O português Tiago Reis Marques, coautor da pesquisa ressaltou que a maconha não é a causa exclusiva das doenças, porém é um fator de risco que pode gerar uma doença mental grave.
De acordo com Marques, pessoas que possuem outros fatores de risco associados, genéticos ou sociais, com o consumo da maconha o risco aumenta, pois é um fator precipitante para a esquizofrenia.
O estudo comprovou que a potência e frequência com que os dependentes químicos utilizam a droga, pode aumentar até seis vezes o risco de apresentar doenças psicóticas.

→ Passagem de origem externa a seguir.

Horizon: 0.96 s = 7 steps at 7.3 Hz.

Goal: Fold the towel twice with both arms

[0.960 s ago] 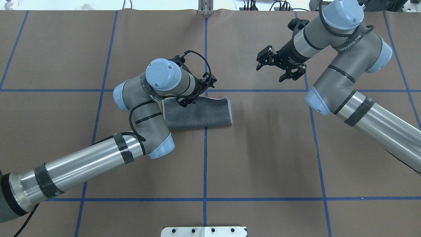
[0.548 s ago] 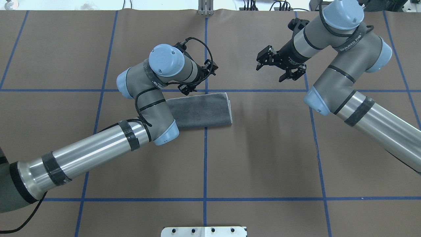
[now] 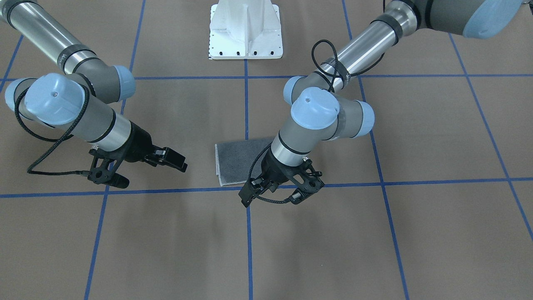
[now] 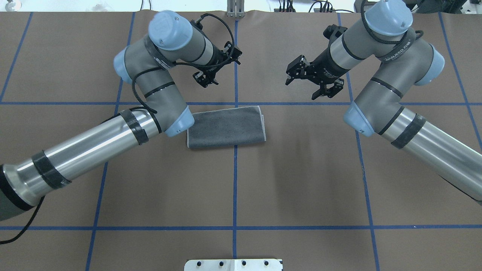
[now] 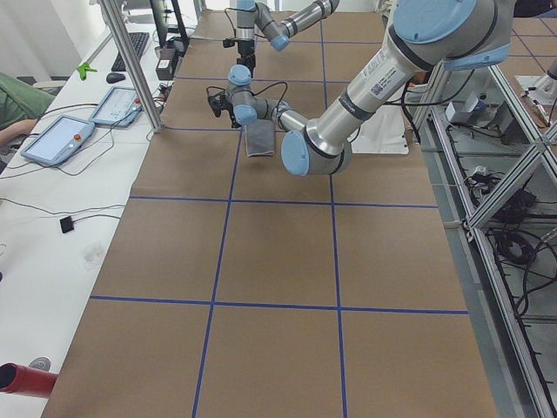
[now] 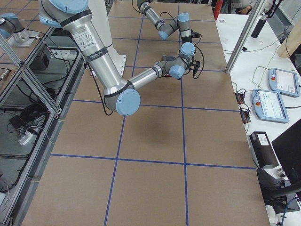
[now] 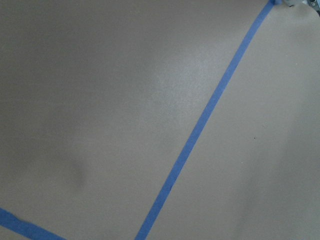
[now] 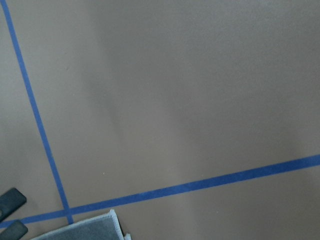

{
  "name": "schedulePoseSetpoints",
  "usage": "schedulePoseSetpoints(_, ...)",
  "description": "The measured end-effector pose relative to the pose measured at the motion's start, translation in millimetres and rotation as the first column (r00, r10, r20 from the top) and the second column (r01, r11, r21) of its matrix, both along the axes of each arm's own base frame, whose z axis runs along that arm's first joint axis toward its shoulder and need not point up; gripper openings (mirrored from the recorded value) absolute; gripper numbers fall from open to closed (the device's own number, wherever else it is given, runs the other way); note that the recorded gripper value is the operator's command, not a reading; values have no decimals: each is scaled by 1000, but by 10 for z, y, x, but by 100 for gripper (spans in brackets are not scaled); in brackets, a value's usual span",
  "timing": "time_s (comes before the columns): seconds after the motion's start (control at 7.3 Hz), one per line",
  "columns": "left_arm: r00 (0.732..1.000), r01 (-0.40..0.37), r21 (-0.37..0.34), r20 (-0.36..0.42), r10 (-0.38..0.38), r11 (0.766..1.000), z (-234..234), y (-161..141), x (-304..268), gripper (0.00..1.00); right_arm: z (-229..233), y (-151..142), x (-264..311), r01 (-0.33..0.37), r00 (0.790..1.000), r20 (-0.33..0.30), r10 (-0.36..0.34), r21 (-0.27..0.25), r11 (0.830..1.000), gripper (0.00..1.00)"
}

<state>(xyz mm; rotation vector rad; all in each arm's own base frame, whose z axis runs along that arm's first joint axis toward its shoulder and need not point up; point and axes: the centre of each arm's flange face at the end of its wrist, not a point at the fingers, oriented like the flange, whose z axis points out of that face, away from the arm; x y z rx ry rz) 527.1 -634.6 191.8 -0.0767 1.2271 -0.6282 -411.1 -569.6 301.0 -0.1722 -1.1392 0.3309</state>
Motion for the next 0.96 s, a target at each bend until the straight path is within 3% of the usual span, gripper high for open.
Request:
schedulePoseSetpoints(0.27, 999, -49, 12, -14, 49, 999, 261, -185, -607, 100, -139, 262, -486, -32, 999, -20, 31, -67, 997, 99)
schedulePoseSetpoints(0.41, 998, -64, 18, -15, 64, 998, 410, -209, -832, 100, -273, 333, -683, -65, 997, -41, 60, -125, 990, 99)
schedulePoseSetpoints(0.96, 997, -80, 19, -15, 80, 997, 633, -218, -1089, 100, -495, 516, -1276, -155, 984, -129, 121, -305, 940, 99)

Segundo Marques, atualmente a maconha geneticamente modificada (originária da Holanda e de outros países, preferida por vários usuários comuns), tem 12% a 18% de THC (substância que provoca desinibição e outros sintomas).
Antigamente a maconha tinha apenas de 2% a 4% de THC.
A finalidade do estudo é ajudar a sociedade a olhar a maconha não como uma droga leve, mas como uma droga que potencializa e aumenta o risco de doença mental grave.
O próximo estudo dos autores será para perceber como a maconha combina com fatores genéticos e como a droga atua no cérebro para que surjam sintomas psicóticos.